Data extracted from a collection:
-.-.-

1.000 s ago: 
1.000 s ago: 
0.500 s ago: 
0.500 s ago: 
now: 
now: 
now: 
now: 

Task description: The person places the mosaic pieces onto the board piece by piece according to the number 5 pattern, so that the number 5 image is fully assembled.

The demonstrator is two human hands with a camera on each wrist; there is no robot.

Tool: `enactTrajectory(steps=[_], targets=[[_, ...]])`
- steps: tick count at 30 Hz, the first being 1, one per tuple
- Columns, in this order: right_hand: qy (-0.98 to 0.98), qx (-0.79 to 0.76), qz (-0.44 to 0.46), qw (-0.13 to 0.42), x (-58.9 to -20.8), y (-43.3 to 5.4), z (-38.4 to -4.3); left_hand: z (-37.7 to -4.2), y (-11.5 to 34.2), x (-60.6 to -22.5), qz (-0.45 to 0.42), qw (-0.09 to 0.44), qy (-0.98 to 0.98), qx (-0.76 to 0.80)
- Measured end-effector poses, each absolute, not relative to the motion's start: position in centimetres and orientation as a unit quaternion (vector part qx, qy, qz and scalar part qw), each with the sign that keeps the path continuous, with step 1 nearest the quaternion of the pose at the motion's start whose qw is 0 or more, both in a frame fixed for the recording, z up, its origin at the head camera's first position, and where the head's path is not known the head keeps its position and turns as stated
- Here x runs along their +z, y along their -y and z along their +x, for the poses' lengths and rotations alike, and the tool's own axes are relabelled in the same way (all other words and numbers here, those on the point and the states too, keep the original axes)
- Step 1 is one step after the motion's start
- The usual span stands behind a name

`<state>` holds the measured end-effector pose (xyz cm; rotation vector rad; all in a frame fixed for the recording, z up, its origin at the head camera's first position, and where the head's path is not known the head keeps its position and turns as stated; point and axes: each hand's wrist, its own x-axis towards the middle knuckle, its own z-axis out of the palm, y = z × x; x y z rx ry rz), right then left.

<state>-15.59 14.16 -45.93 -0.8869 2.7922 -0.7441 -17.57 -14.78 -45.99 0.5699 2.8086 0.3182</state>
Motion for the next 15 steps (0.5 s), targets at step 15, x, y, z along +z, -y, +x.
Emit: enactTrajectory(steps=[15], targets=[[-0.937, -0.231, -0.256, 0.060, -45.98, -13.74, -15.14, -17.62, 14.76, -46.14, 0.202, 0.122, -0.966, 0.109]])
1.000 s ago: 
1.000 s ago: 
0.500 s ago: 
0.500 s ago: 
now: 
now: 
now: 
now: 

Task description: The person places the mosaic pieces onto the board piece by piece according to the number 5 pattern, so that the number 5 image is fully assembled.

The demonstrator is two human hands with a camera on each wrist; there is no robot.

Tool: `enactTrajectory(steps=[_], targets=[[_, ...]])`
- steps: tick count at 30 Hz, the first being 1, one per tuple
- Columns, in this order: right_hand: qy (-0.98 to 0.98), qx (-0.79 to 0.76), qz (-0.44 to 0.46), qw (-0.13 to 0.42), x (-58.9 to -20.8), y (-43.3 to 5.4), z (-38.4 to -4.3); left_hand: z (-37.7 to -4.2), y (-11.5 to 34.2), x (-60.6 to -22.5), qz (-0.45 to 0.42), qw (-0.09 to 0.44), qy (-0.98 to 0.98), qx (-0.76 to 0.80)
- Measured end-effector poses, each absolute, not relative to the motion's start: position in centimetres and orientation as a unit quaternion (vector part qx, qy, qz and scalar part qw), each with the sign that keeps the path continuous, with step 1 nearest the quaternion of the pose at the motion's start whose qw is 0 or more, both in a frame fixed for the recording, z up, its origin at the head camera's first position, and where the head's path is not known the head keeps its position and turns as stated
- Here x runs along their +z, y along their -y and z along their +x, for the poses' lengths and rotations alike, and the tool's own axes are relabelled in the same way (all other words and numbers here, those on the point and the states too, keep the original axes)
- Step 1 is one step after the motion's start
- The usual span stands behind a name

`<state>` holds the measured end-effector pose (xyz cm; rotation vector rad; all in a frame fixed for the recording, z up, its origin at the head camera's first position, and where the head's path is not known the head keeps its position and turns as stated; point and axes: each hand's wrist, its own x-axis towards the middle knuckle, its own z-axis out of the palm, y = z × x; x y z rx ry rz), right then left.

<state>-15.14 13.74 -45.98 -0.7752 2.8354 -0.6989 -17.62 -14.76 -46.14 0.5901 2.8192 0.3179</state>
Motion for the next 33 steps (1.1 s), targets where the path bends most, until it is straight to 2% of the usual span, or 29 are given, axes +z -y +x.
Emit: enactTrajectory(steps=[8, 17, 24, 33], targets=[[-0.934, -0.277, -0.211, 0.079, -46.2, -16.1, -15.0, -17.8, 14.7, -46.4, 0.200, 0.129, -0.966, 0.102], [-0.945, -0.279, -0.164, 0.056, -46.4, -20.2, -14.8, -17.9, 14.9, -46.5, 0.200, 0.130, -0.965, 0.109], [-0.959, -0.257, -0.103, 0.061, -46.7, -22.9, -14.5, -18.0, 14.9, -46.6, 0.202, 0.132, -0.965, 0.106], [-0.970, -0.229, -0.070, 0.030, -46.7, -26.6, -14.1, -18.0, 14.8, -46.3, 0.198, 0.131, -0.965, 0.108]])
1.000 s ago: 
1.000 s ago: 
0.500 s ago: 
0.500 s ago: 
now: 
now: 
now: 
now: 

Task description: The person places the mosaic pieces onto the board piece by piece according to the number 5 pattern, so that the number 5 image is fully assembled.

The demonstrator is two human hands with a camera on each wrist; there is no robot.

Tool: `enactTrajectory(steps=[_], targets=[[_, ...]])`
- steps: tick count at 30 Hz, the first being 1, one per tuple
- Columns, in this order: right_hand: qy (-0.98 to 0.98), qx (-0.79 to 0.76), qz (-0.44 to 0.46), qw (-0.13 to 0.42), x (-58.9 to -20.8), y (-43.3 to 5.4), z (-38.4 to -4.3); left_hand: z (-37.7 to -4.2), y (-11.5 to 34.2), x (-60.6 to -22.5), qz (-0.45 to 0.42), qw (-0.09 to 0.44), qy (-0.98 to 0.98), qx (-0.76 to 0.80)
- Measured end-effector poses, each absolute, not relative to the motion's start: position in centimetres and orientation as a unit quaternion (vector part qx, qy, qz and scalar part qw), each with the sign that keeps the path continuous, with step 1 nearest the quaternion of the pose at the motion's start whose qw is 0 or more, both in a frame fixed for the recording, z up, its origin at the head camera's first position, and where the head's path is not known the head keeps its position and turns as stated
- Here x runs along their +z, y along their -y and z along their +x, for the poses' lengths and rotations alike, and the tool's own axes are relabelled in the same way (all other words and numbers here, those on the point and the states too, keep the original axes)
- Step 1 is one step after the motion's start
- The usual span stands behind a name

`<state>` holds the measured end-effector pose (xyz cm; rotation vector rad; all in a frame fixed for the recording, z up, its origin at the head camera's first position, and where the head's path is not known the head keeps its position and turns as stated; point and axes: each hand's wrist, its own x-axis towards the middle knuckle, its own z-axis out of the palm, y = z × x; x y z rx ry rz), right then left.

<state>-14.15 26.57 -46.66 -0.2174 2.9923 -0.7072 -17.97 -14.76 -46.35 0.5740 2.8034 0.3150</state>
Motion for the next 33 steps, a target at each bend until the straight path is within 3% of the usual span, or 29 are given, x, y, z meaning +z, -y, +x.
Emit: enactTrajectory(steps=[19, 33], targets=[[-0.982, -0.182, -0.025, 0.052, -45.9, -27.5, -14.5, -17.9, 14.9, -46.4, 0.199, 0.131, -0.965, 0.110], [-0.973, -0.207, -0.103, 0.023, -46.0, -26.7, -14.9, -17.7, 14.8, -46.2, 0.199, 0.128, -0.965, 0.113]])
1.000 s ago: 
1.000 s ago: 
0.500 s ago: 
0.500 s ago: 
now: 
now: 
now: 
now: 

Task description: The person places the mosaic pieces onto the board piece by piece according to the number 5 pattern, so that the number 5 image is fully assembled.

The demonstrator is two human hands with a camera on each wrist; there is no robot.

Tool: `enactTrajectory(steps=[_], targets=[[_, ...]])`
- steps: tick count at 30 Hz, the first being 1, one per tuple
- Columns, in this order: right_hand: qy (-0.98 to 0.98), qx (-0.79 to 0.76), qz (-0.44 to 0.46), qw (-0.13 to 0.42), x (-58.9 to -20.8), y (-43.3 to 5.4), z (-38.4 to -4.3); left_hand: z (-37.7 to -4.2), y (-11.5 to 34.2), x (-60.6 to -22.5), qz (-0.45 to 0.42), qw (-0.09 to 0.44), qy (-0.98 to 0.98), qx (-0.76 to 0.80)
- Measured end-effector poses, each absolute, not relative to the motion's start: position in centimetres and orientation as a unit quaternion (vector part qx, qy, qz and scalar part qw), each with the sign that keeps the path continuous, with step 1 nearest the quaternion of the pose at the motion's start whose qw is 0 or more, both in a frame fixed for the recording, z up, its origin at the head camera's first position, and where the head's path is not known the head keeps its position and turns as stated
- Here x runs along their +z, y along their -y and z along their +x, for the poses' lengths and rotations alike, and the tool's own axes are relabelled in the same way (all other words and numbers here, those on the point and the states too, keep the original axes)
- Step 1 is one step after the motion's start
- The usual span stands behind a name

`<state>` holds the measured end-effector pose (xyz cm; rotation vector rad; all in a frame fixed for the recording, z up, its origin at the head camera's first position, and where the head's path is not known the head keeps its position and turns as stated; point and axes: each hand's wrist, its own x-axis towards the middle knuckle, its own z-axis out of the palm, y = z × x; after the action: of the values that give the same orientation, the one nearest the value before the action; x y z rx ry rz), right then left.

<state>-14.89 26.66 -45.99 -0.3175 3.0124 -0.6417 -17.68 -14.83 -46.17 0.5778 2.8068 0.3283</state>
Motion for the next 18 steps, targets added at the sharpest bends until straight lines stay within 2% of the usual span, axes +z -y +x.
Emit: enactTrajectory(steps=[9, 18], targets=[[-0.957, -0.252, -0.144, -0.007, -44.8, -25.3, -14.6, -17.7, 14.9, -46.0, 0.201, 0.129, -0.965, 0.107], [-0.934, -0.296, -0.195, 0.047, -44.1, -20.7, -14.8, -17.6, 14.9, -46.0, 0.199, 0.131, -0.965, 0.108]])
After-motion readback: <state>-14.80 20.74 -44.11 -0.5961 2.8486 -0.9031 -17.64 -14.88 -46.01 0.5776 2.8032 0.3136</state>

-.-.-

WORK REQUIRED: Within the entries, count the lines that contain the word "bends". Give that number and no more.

EXERCISE ANSWER: 2